- SUPPLIED DATA
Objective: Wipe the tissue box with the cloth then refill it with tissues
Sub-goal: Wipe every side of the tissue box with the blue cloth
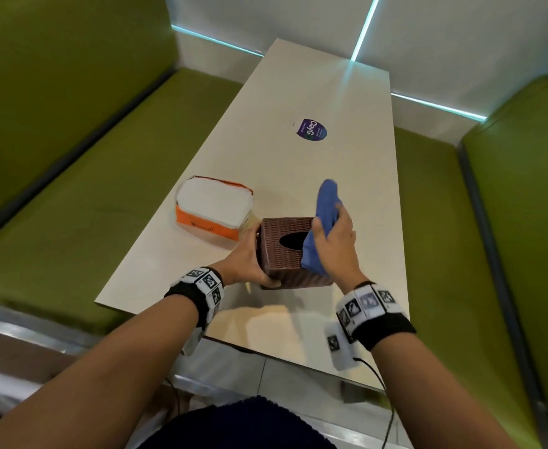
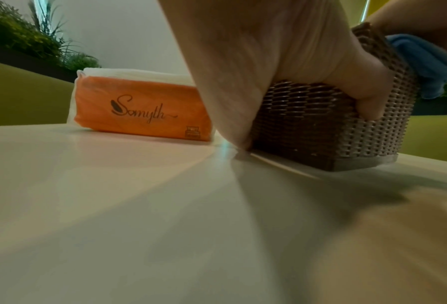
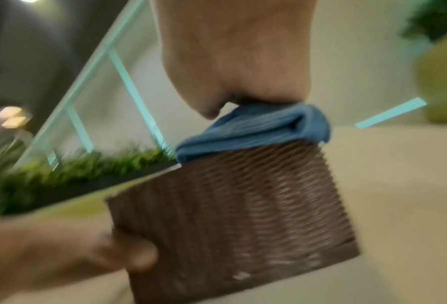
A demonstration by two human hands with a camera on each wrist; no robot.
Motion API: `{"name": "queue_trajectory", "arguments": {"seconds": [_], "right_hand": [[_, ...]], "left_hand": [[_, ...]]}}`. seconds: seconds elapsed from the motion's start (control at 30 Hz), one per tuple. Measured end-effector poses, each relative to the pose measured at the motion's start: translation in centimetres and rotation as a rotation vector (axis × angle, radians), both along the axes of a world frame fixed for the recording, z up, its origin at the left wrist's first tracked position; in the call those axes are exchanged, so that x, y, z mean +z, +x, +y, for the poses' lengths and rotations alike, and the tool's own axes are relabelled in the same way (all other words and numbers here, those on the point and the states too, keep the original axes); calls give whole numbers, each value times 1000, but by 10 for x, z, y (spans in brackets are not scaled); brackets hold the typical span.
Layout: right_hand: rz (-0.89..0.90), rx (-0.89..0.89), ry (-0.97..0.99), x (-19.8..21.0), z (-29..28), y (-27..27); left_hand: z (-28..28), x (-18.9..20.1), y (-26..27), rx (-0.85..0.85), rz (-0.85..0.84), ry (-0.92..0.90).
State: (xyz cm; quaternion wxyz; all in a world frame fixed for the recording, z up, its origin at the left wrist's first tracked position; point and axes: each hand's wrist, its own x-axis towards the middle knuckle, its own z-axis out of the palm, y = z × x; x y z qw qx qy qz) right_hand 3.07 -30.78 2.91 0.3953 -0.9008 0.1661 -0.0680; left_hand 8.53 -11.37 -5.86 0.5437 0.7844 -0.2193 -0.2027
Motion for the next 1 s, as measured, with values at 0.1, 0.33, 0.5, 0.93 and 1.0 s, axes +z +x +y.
{"name": "queue_trajectory", "arguments": {"seconds": [0.1, 0.33, 0.5, 0.93, 1.0], "right_hand": [[76, 285, -284, -5, -8, -26], [146, 471, -439, -2, 31, -24], [153, 447, -287, 12, 22, -29], [171, 528, -197, 14, 41, -24], [210, 555, -144, 16, 21, -28]], "left_hand": [[0, 0, 4, -19, -27, 8], [0, -4, 7, -31, -69, 55], [1, -2, 7, -31, -39, 81], [0, 11, 4, -49, 15, 110], [1, 10, 4, -43, -1, 117]]}}
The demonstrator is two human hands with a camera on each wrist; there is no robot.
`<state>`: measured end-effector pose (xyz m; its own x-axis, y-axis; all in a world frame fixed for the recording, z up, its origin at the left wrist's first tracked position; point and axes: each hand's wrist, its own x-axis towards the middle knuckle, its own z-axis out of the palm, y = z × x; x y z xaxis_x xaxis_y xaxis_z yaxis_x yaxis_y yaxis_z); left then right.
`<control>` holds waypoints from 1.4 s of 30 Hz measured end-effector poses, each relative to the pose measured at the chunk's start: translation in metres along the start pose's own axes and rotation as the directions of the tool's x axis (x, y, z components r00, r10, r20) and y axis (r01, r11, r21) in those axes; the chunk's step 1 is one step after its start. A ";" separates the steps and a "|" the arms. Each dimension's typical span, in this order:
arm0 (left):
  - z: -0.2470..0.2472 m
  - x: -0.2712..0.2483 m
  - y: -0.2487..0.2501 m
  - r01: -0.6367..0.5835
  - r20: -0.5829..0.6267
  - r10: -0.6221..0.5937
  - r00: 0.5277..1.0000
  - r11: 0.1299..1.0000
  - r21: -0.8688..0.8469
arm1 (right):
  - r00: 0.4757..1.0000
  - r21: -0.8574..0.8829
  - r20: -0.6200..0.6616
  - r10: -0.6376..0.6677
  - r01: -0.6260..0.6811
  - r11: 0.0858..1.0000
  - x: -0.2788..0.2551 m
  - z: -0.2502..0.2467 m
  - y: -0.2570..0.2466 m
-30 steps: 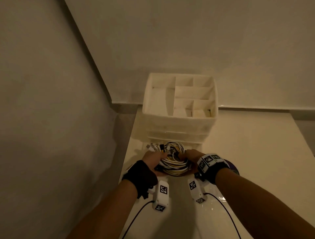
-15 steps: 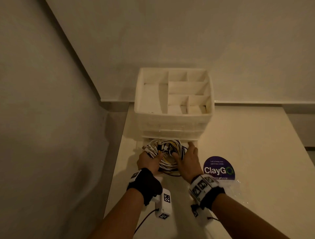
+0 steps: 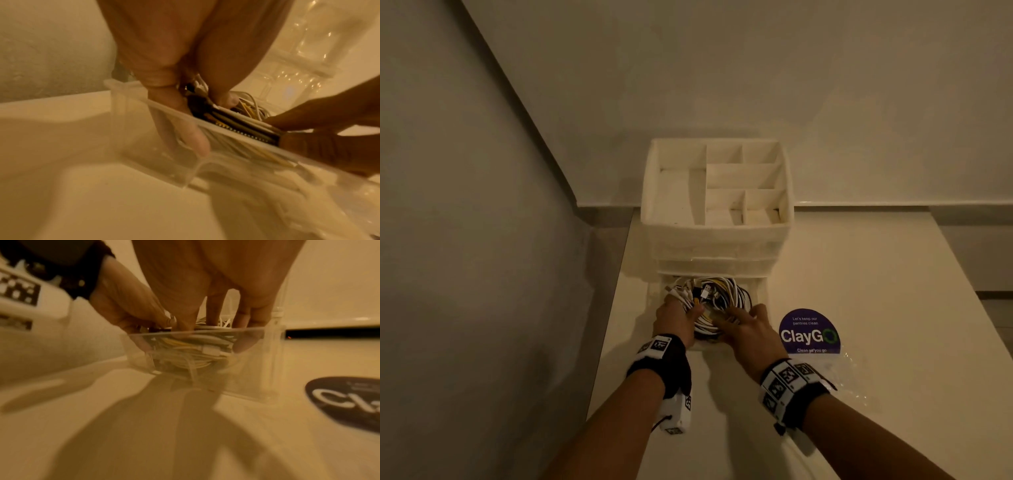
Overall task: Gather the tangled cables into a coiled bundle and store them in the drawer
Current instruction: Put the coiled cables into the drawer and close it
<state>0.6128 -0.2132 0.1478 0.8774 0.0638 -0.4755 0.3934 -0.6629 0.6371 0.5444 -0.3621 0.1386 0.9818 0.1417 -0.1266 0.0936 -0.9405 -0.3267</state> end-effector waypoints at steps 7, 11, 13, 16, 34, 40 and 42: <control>-0.003 0.005 0.006 0.015 0.019 -0.016 1.000 0.999 0.049 | 0.985 0.118 -0.007 0.174 -0.172 0.978 0.006 0.002 -0.017; -0.007 -0.017 0.006 -0.036 -0.145 0.041 0.989 0.999 0.037 | 0.997 0.098 -0.007 0.081 -0.080 0.992 0.010 -0.006 -0.007; -0.005 -0.037 0.004 -0.141 -0.253 0.127 0.959 0.989 -0.037 | 1.000 0.096 0.019 0.021 -0.022 0.995 0.017 -0.008 -0.002; 0.001 -0.054 -0.004 -0.275 -0.332 0.222 0.917 0.954 -0.120 | 0.995 0.063 0.094 -0.043 0.037 0.997 0.024 -0.010 0.006; 0.009 -0.073 -0.062 -0.485 -0.246 0.579 0.778 0.801 0.351 | 0.991 0.045 -0.063 -0.118 0.120 0.992 0.011 0.006 0.002; 0.005 -0.040 -0.040 -0.446 -0.196 0.598 0.777 0.743 0.499 | 0.986 0.069 -0.119 -0.117 0.126 0.990 0.013 0.010 0.001; 0.006 -0.033 -0.026 -0.454 -0.187 0.600 0.778 0.743 0.491 | 0.987 0.071 -0.112 -0.112 0.120 0.990 0.013 0.008 -0.002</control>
<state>0.5725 -0.2030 0.1432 0.9700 -0.2079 0.1258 -0.2411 -0.8880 0.3916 0.5562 -0.3563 0.1298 0.9775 0.2102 0.0165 0.1987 -0.8923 -0.4054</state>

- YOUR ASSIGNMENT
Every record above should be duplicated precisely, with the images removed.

- COMPLETED EXERCISE
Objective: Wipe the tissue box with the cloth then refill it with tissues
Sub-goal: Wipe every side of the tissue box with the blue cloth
A demonstration by two human hands with a camera on each wrist; no robot.
Motion API: `{"name": "queue_trajectory", "arguments": {"seconds": [_], "right_hand": [[_, ...]], "left_hand": [[_, ...]]}}`. seconds: seconds elapsed from the motion's start (control at 30 Hz), one per tuple. Measured end-effector poses, each relative to the pose measured at the motion's start: translation in centimetres and rotation as a rotation vector (axis × angle, radians), both along the axes of a world frame fixed for the recording, z up, its origin at the left wrist's first tracked position; in the call those axes are exchanged, so that x, y, z mean +z, +x, +y, for the poses' lengths and rotations alike, and the tool's own axes are relabelled in the same way (all other words and numbers here, those on the point and the states too, keep the original axes); calls give whole numbers, each value times 1000, but by 10 for x, z, y (spans in brackets are not scaled); brackets hold the typical span.
Layout: right_hand: rz (-0.89..0.90), rx (-0.89..0.89), ry (-0.97..0.99), x (-19.8..21.0), z (-29..28), y (-27..27); left_hand: z (-28..28), x (-18.9..20.1), y (-26..27), rx (-0.85..0.85), rz (-0.85..0.84), ry (-0.92..0.90).
State: (xyz cm; quaternion wxyz; all in a world frame fixed for the recording, z up, its origin at the left wrist's first tracked position; point and axes: each hand's wrist, its own x-axis towards the middle knuckle, its own z-axis out of the palm, y = z × x; x y z qw qx qy qz) right_hand 3.07 -30.78 2.91 0.3953 -0.9008 0.1661 -0.0680; left_hand 8.53 -11.37 -5.86 0.5437 0.7844 -0.2193 -0.2027
Motion for the next 1 s, as measured, with values at 0.1, 0.33, 0.5, 0.93 and 1.0 s, axes +z +x +y.
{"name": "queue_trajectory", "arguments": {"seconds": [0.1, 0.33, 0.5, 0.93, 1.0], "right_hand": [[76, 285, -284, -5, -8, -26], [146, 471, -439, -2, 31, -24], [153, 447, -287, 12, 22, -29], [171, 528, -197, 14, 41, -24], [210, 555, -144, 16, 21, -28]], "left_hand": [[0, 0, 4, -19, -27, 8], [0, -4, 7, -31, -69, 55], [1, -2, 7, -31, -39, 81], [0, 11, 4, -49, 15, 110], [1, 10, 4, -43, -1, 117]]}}
The demonstrator is two human hands with a camera on each wrist; there is no robot.
`<state>`: measured end-effector pose (xyz m; its own x-axis, y-axis; all in a world frame fixed for the recording, z up, its origin at the left wrist's first tracked position; point and axes: each hand's wrist, its own x-axis towards the middle knuckle, its own z-axis out of the palm, y = z × x; x y z xaxis_x xaxis_y xaxis_z yaxis_x yaxis_y yaxis_z); left then right.
`<control>` holds waypoints from 1.4 s of 30 Hz measured end-effector poses, each relative to the pose measured at the chunk's start: translation in metres along the start pose's own axes and rotation as the directions of the tool's x axis (x, y, z components r00, r10, r20) and y axis (r01, r11, r21) in those axes; the chunk's step 1 is one step after its start. A ";" separates the steps and a "|" the arms. Each dimension's typical span, in this order:
arm0 (left):
  - z: -0.2470..0.2472 m
  - x: -0.2712..0.2483 m
  - y: -0.2487..0.2501 m
  - r01: -0.6367..0.5835
  - r20: -0.5829..0.6267
  - r10: -0.6221..0.5937
  - r00: 0.5277..1.0000
  - r11: 0.1299..1.0000
  - r21: -0.8688..0.8469
arm1 (right):
  - r00: 0.4757..1.0000
  - r21: -0.8574..0.8829
  - r20: -0.6200..0.6616
  - r10: -0.6376..0.6677
  - r01: -0.6260..0.6811
  - r11: 0.0858..1.0000
  - x: -0.2788..0.2551 m
  - z: -0.2502..0.2467 m
  - y: -0.2570..0.2466 m
-30 steps: 
-15 steps: 
+0 steps: 
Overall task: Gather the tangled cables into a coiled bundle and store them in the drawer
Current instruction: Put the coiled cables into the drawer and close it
<state>0.6128 -0.2132 0.1478 0.8774 0.0638 -0.4755 0.3934 -0.6629 0.6371 0.5444 -0.3621 0.1386 0.9818 0.1417 -0.1266 0.0936 -0.9405 -0.3267</state> end-effector waypoints at steps 7, 11, 13, 16, 34, 40 and 42: <control>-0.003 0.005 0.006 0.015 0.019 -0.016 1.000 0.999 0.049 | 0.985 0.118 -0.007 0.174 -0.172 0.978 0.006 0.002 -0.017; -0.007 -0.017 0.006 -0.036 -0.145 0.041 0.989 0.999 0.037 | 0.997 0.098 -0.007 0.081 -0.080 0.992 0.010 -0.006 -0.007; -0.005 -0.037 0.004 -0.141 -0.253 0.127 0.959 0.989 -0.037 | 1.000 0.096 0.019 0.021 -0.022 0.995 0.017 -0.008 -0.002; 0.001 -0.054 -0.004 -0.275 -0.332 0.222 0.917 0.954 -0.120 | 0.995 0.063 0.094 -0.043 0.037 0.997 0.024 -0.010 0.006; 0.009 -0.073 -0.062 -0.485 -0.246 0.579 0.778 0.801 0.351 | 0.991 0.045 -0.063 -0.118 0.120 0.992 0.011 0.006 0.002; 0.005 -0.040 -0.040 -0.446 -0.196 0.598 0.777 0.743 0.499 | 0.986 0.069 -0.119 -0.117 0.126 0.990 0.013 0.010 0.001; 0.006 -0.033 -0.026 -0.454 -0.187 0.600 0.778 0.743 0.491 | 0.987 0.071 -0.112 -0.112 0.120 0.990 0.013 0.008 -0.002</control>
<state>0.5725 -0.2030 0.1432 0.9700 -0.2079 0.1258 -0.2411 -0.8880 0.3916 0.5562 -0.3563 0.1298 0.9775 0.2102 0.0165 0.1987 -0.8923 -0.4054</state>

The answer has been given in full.